Have you ever heard the phrase “Drunker than Cooter Brown”? If you haven’t, now’s your chance to learn it and if you have, you’ll find this article informative concerning the strange origin of the man behind the phrase.

Well, actually, there are two versions of the story of who exactly was Cooter Brown and why his name became synonymous with drunkenness. The first version claims that Brown was a white man living in the border area between the American North and South. When the Civil War broke out in 1861, Brown faced the risk of being drafted by either of the sides involved.

Since he wasn’t interested in fighting the war and had friends and family on both sides, he decided to do something so ridiculous that it actually worked. In order to avoid military draft, Cooter Brown started drinking excessively every day until the war ended. When he was approached by troops of the Union or the Confederation, he would be so drunk that none of them thought he would be of any use in their ranks.

It was a true miracle how he didn’t get shot for aggravating the draft service, but luckily for Cooter, the war couldn’t wait for him to get sober.

Punishment with “Barrel Shirts” during the U.S. Civil War; date and location unknown.
Punishment with “Barrel Shirts” during the U.S. Civil War; date and location unknown.

According to this version of the story, the phrase originated from those days, as Cooter Brown’s continuous state of intoxication became legendary. Variations of the phrase emerged at an unknown time during the war, including “as drunk as Cooter Brown” or “drunker than Cooter Brown.”

Now, this version of the story involved a white, drunk man, but there is another which claims that Cooter Brown a man of African-American and Cherokee origins, who lived in the south of Louisiana. He acquired a small plot of land, which he received as a gift from an old Cajun fur trapper. He had a small hut which came with the land, and he lived there during the dire times of the Civil War.

When the Civil War broke out in 1861, Brown faced the risk of being drafted by either of the sides involved.
When the Civil War broke out in 1861, Brown faced the risk of being drafted by either of the sides involved.

Since he was fearful of people and wasn’t exactly interested in fighting the war, as long as he was left alone, he too, like his double from the first version, came up with a plan of how to avoid being pressed into service. He was reluctant to choose sides, for he wasn’t sure who would win, nor how that would affect his life and the land he had acquired.

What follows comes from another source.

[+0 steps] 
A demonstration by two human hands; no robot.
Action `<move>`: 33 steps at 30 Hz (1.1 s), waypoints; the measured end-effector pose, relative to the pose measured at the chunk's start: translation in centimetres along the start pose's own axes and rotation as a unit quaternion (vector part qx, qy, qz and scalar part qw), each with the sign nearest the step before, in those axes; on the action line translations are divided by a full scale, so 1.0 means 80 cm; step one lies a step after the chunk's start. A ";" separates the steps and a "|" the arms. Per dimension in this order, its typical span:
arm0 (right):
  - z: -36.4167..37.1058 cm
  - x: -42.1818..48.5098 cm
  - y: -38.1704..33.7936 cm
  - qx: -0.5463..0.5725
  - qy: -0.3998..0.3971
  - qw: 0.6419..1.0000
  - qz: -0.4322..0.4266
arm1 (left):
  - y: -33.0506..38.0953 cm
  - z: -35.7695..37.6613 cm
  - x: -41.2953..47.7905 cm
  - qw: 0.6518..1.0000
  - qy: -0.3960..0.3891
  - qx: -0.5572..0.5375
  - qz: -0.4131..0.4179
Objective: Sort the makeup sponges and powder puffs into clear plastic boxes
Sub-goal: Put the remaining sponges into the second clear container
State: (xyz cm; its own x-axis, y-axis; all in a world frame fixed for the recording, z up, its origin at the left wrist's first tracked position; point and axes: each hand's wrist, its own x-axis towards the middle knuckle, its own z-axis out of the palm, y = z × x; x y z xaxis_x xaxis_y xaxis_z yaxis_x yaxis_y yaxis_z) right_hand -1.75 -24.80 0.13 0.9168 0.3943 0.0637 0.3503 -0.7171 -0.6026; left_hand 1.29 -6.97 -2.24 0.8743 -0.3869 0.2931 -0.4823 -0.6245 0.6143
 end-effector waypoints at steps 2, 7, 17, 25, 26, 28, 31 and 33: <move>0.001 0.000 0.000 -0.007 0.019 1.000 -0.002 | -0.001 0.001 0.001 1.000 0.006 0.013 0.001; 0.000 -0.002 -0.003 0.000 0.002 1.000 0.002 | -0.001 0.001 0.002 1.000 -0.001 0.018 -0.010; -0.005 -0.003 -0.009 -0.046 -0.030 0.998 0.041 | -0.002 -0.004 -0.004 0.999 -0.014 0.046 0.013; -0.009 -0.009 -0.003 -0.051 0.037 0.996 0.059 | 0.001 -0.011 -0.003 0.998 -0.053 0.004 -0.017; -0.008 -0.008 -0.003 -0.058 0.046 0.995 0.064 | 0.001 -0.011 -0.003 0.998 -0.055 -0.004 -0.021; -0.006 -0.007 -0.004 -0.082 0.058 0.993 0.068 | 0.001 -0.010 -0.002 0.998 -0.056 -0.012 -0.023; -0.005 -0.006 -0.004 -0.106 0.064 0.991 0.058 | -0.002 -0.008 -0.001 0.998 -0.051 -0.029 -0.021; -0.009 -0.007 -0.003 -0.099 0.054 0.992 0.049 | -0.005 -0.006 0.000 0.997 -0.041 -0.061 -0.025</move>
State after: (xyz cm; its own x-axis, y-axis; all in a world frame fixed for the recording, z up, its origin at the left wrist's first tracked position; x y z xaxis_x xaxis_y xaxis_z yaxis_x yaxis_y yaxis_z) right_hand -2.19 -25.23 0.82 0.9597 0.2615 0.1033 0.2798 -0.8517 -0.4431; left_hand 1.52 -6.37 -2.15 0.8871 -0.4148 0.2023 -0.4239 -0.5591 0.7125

In order to make sure he was left out of the conflict, Brown started to drink all day, which allegedly wasn’t too hard for him to do since he was a heavy drinker anyway.

Camp scene, winter quarters
Camp scene, winter quarters

Cooter was known for always being dressed as an Indian, emphasizing and confirming his Native American origin, for Indians were considered freemen by law, unlike the African-Americans who were subdued to enslavement.

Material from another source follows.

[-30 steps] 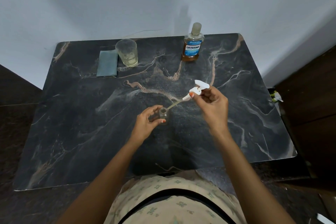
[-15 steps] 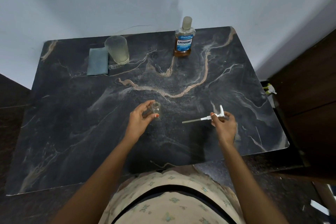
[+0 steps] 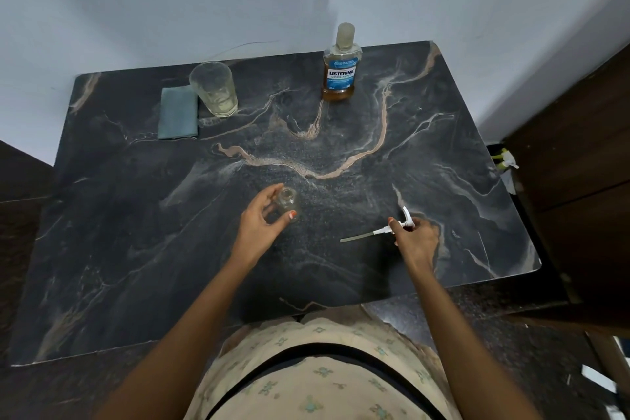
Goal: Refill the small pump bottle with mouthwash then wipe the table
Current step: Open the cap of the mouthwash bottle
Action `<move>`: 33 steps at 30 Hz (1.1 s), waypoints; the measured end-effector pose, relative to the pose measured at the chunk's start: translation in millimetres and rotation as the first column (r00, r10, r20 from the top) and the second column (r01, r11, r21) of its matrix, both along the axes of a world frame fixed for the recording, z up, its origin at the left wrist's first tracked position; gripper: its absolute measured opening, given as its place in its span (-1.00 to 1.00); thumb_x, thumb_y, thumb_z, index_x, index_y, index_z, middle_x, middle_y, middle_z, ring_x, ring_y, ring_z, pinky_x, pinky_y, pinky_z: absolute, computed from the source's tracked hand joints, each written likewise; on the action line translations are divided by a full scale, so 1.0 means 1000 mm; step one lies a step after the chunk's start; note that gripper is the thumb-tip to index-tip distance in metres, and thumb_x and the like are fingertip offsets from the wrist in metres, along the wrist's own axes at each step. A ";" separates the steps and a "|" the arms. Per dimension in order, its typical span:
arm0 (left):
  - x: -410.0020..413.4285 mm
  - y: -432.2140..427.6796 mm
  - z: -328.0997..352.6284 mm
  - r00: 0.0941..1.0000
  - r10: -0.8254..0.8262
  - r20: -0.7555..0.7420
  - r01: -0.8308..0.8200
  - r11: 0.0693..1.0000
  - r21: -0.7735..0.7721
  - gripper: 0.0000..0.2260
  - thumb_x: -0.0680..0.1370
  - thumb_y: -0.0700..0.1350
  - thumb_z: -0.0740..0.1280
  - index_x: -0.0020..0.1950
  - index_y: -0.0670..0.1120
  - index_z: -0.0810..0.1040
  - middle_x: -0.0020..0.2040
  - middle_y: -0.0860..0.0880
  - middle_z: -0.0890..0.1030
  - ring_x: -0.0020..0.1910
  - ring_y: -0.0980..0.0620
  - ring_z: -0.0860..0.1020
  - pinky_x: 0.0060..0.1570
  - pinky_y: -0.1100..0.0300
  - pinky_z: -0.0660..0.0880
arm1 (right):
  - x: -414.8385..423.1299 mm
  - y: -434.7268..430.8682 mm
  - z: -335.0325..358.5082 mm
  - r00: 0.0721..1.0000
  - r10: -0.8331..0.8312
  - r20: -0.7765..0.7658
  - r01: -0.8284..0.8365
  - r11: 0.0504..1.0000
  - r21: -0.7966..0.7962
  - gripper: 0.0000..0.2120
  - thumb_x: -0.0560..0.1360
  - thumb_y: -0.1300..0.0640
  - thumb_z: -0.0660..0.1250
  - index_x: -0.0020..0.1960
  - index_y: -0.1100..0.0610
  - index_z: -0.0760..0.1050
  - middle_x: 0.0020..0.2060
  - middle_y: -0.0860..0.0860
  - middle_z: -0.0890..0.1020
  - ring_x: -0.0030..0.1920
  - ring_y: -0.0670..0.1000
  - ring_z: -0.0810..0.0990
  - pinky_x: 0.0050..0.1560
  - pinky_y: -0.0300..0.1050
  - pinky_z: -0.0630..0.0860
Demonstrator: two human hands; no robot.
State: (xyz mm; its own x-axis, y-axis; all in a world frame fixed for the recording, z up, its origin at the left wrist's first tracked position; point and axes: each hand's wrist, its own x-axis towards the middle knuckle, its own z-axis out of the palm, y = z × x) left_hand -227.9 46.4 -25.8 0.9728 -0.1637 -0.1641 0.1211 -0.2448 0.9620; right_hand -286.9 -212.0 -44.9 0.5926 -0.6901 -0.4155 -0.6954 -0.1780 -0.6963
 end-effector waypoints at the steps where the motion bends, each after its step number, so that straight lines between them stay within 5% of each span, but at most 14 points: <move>1: 0.000 0.000 0.000 1.000 0.003 -0.006 -0.003 1.000 -0.008 -0.49 0.39 -0.27 0.44 0.25 0.08 0.40 0.19 0.07 0.51 0.17 0.24 0.47 0.21 0.36 0.36 | 0.000 0.000 0.000 1.000 0.003 -0.002 -0.003 1.000 -0.004 -0.61 0.39 0.03 0.42 0.05 0.31 0.49 0.08 0.26 0.54 -0.02 0.27 0.59 0.10 0.14 0.51; 6: 0.000 0.002 0.000 1.000 -0.009 -0.008 0.008 1.000 -0.011 -0.45 0.38 -0.26 0.44 0.31 0.04 0.37 0.25 0.05 0.48 0.25 0.14 0.44 0.25 0.34 0.32 | -0.001 -0.001 0.002 1.000 0.024 -0.003 -0.024 1.000 0.011 -0.61 0.39 0.00 0.42 0.05 0.28 0.51 0.09 0.25 0.54 -0.03 0.25 0.59 0.08 0.14 0.52; 9: 0.000 0.004 0.004 1.000 -0.023 0.001 0.023 0.999 -0.023 -0.44 0.38 -0.26 0.44 0.30 0.05 0.36 0.27 0.05 0.46 0.28 0.14 0.42 0.30 0.29 0.31 | 0.000 -0.002 0.007 1.000 -0.001 -0.004 0.001 0.997 -0.072 -0.61 0.38 0.01 0.43 0.08 0.25 0.51 0.13 0.23 0.49 0.04 0.17 0.54 0.11 -0.08 0.43; 13: 0.003 0.010 0.011 0.999 -0.003 0.044 0.005 0.998 -0.057 -0.48 0.40 -0.27 0.42 0.27 0.08 0.36 0.26 0.08 0.47 0.30 0.16 0.41 0.33 0.30 0.27 | 0.005 -0.002 0.018 0.998 0.003 0.056 0.006 0.988 -0.152 -0.60 0.40 0.07 0.42 0.12 0.28 0.47 0.17 0.22 0.41 0.08 0.20 0.50 0.08 -0.10 0.38; 17: 0.015 0.015 0.021 0.997 0.034 0.069 -0.028 0.995 -0.096 -0.54 0.43 -0.23 0.38 0.26 0.08 0.38 0.24 0.12 0.47 0.27 0.25 0.41 0.29 0.39 0.28 | 0.024 0.001 0.028 0.986 0.113 0.123 -0.091 0.980 -0.175 -0.69 0.43 0.11 0.39 0.08 0.28 0.50 0.10 0.19 0.49 0.04 0.10 0.50 -0.12 -0.40 0.24; 21: 0.040 0.010 0.031 0.997 0.042 0.066 -0.035 0.993 -0.112 -0.57 0.45 -0.21 0.37 0.26 0.07 0.38 0.23 0.11 0.49 0.26 0.25 0.42 0.29 0.37 0.30 | 0.061 0.014 0.040 0.950 0.248 0.189 -0.223 0.964 -0.144 -0.77 0.43 0.12 0.39 0.02 0.24 0.53 0.03 0.15 0.55 0.04 0.05 0.51 0.10 -0.16 0.38; 28: 0.117 -0.030 0.041 0.995 -0.066 0.073 0.068 0.997 -0.031 -0.55 0.45 -0.23 0.38 0.31 -0.07 0.37 0.26 0.03 0.47 0.28 0.15 0.41 0.34 0.28 0.28 | 0.156 0.025 0.048 0.837 0.452 0.308 -0.418 0.892 -0.172 -0.72 0.44 0.17 0.38 0.12 0.22 0.49 0.09 0.12 0.51 0.02 -0.03 0.49 0.06 -0.23 0.42; 33: 0.182 -0.073 0.044 0.993 -0.084 0.080 0.080 0.995 0.057 -0.51 0.45 -0.23 0.39 0.34 -0.14 0.34 0.34 -0.10 0.43 0.32 0.05 0.38 0.31 0.24 0.29 | 0.221 0.013 0.050 0.806 0.462 0.369 -0.409 0.886 -0.218 -0.66 0.43 0.19 0.39 0.17 0.21 0.44 0.11 0.14 0.49 0.09 0.03 0.50 0.14 -0.15 0.47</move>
State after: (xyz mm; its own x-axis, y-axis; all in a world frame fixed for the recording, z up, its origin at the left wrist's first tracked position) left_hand -46.4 -26.6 18.2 0.9670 -0.2366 -0.0948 0.0196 -0.3020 0.9531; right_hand -65.8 -198.6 5.1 0.9375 -0.3481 -0.0061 -0.1899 -0.4966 -0.8470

Whenever Union or Confederation soldiers would arrive, he would be dead drunk. Sometimes, they would get drunk with him, and then leave him in peace. Soon enough rumors of a crazy, drunken Indian named Cooter Brown started circulating all around the war zone.

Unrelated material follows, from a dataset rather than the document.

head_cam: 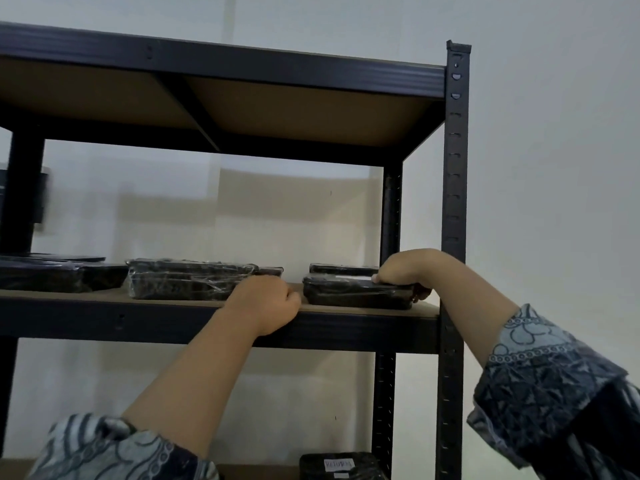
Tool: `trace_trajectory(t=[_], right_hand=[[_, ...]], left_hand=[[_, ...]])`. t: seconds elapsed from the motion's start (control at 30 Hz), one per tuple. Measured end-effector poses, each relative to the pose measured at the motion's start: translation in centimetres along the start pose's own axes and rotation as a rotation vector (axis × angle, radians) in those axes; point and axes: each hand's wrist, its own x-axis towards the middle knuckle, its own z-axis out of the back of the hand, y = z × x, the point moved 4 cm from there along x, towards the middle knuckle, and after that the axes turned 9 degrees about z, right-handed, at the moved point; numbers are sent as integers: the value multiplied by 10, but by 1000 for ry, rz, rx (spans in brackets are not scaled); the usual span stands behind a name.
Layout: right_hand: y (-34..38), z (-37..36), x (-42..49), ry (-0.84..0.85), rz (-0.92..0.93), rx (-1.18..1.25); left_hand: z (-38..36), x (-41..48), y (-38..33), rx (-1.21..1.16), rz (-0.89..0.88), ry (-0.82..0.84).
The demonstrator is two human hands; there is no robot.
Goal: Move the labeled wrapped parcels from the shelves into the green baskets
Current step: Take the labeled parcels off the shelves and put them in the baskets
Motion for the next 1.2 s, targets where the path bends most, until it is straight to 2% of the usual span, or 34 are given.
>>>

Unfortunately, by the time the war ended, Brown was suffering from a serious case of alcoholism, unable to break his bad habit. Allegedly, one night his shack caught fire and burned to the ground, with him still inside. The locals who investigated the site the following day claimed there were no remains of Cooter’s body to be found. They assumed that Cooter Brown’s body was so full of alcohol that he was completely consumed by the fire.

Either way, the story of Cooter Brown, the ingenious draft dodger, has traveled through time for more than 150 years and remains one of the colloquial phrases for heavy intoxication even to this day.